ENTRIES SHOWN:
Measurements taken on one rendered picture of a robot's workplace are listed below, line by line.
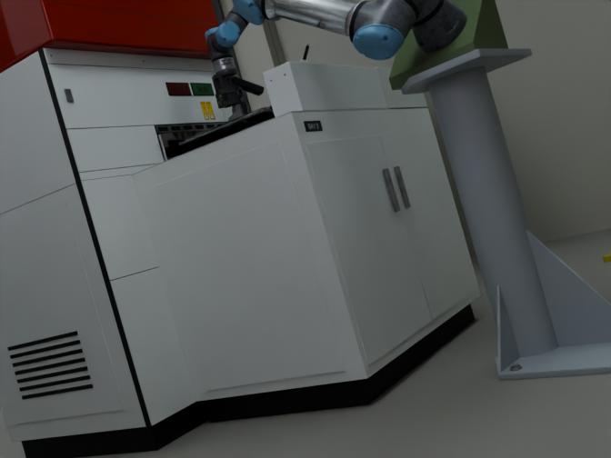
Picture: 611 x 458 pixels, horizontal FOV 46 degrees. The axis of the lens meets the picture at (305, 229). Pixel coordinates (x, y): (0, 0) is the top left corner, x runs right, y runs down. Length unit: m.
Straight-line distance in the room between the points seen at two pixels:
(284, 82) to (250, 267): 0.53
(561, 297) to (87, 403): 1.43
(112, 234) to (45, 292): 0.32
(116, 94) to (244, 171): 0.56
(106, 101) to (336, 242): 0.87
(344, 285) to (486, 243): 0.40
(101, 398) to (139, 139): 0.82
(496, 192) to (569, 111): 2.67
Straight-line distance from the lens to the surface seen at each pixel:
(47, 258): 2.34
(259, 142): 1.99
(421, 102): 2.74
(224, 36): 2.47
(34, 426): 2.62
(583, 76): 4.59
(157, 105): 2.50
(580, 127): 4.60
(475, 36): 1.99
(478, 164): 1.98
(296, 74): 2.02
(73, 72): 2.30
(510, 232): 1.99
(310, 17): 2.02
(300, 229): 1.94
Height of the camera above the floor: 0.52
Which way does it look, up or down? level
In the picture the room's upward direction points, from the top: 16 degrees counter-clockwise
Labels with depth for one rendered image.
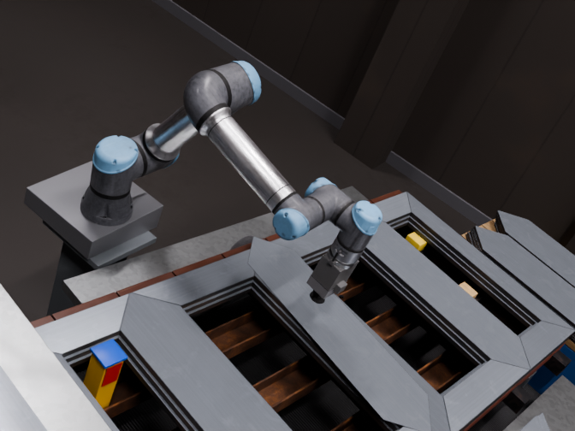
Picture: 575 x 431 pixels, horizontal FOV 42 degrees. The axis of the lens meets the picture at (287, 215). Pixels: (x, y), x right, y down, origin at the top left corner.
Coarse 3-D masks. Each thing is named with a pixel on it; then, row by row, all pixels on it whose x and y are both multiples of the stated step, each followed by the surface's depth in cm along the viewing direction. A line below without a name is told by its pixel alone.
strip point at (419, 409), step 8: (416, 400) 187; (424, 400) 188; (408, 408) 184; (416, 408) 185; (424, 408) 186; (392, 416) 180; (400, 416) 181; (408, 416) 182; (416, 416) 183; (424, 416) 184; (400, 424) 179; (408, 424) 180; (416, 424) 181; (424, 424) 182
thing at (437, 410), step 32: (416, 224) 257; (320, 256) 224; (448, 256) 250; (224, 288) 195; (256, 288) 203; (288, 320) 197; (128, 352) 170; (320, 352) 192; (480, 352) 212; (160, 384) 165; (352, 384) 186; (192, 416) 160
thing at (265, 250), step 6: (252, 246) 212; (258, 246) 213; (264, 246) 214; (270, 246) 215; (276, 246) 216; (282, 246) 217; (252, 252) 210; (258, 252) 211; (264, 252) 212; (270, 252) 213; (276, 252) 214; (282, 252) 215; (252, 258) 208; (258, 258) 209; (264, 258) 210
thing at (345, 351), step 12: (348, 336) 197; (360, 336) 199; (372, 336) 200; (324, 348) 190; (336, 348) 192; (348, 348) 193; (360, 348) 195; (372, 348) 196; (384, 348) 198; (336, 360) 188; (348, 360) 190; (360, 360) 191
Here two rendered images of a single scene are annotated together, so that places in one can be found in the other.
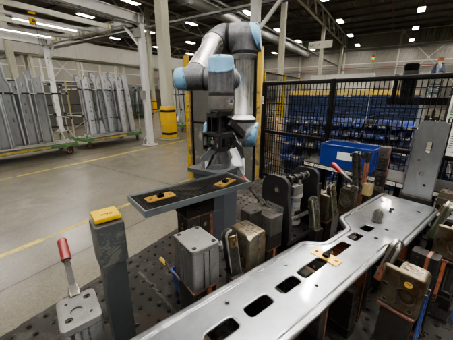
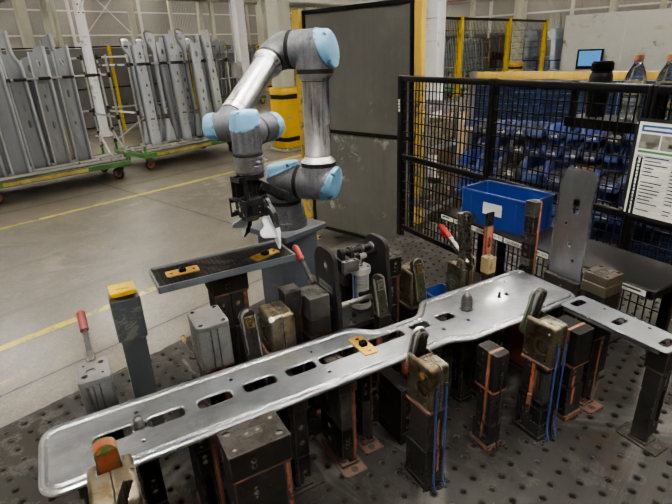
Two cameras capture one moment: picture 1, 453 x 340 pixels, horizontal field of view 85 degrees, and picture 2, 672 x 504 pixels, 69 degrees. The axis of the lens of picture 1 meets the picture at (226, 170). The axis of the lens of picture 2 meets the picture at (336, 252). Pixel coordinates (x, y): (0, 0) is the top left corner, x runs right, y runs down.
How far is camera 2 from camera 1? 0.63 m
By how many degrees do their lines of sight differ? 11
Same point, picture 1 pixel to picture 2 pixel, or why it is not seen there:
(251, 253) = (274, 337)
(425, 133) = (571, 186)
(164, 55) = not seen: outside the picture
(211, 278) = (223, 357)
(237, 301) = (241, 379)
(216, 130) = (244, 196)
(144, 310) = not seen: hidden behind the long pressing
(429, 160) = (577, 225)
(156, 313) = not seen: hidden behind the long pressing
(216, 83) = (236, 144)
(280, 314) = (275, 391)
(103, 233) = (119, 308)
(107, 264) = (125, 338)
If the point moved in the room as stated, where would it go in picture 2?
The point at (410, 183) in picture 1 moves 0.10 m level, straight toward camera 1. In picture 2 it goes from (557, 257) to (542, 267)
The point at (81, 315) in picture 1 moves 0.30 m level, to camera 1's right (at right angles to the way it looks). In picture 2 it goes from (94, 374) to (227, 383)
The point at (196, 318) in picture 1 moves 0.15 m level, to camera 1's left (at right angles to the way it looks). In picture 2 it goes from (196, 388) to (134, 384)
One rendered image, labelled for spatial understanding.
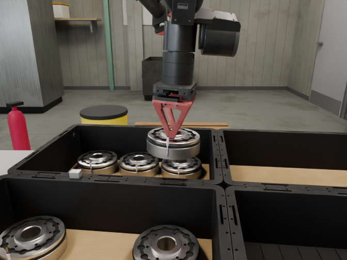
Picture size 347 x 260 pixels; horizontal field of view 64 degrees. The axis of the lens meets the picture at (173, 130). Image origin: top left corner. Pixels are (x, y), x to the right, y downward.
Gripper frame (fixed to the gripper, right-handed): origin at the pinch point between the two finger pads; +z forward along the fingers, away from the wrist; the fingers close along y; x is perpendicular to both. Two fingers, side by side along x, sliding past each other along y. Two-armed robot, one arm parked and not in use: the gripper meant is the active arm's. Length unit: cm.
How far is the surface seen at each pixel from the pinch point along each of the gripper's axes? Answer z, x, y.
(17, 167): 8.4, 28.0, -8.7
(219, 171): 5.9, -9.7, -2.9
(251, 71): 38, -63, 588
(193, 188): 6.4, -5.7, -9.6
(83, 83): 90, 299, 522
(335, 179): 13.5, -38.4, 18.0
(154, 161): 13.2, 6.6, 12.6
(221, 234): 6.3, -10.5, -20.3
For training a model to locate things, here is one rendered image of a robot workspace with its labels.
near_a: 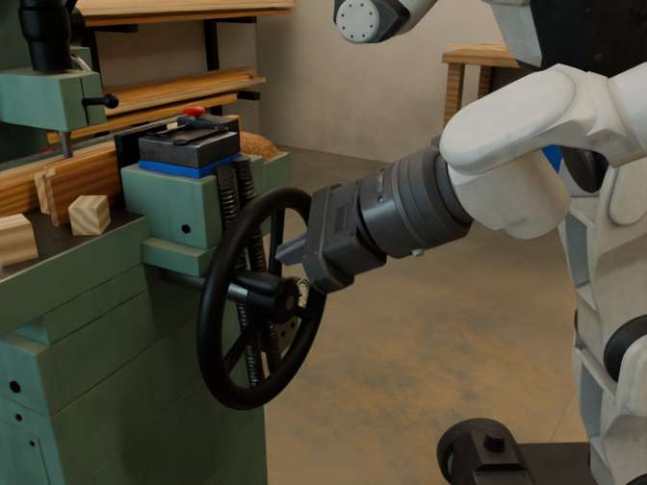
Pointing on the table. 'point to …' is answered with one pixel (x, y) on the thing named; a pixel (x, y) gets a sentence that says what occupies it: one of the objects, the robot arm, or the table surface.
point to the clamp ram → (128, 153)
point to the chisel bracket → (50, 99)
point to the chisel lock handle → (102, 101)
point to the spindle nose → (46, 34)
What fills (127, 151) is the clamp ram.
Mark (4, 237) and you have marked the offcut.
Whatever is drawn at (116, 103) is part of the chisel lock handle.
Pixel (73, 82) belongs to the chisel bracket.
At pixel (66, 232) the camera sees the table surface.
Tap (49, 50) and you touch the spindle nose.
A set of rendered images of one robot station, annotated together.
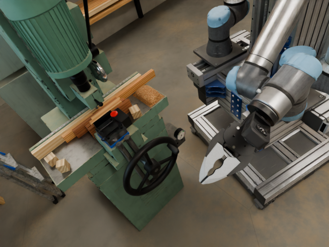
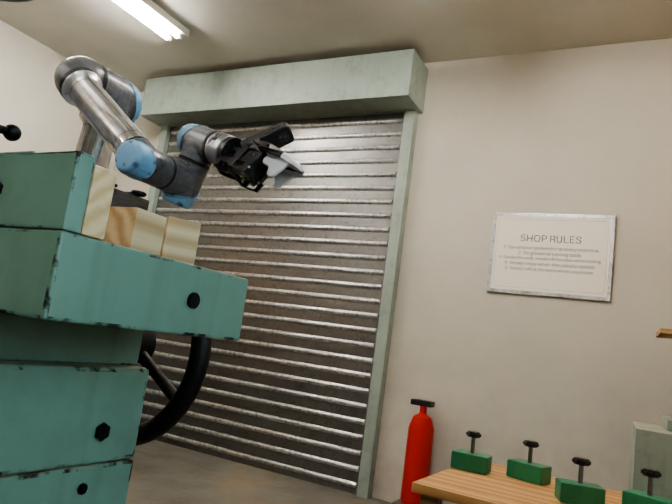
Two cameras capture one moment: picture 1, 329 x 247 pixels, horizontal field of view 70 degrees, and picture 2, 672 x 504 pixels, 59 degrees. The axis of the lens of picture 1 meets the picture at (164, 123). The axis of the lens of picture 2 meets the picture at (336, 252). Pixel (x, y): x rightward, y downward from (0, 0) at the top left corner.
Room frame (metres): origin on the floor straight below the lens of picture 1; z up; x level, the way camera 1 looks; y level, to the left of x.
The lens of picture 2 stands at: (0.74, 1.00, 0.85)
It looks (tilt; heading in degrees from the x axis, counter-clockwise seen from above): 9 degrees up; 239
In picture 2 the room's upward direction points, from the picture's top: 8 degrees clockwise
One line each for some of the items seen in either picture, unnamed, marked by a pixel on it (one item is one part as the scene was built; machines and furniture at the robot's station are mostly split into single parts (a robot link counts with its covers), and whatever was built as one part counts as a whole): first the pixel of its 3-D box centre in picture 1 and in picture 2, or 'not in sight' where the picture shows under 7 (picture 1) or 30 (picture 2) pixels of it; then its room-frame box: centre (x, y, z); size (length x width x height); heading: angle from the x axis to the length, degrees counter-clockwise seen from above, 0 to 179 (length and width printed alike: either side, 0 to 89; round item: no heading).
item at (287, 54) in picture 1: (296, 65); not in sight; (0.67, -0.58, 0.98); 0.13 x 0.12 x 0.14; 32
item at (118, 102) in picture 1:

EXERCISE DESCRIPTION: Copy out each line of the material above that holds the word "sight".

WORKED SOLUTION:
By how many degrees do their lines of sight differ? 11
One line each for some of the items seen in either picture, unnamed, marked by a pixel on it (one item is one part as the scene was built; machines and furniture at the robot's station are mostly split into single parts (a robot link counts with its covers), and whatever was built as one part counts as a whole): first the pixel of its 3-D box centre in picture 1 and in picture 2, or 'not in sight' where the picture shows under 7 (picture 1) or 30 (picture 2) pixels of it; then its room-frame box: centre (x, y, z); size (length x width x height); heading: angle from the x axis to the length, degrees counter-clockwise seen from above, 0 to 179 (length and width printed alike: either side, 0 to 89; round item: no heading).
item at (287, 54) in picture 1: (296, 65); not in sight; (0.67, -0.58, 0.98); 0.13 x 0.12 x 0.14; 32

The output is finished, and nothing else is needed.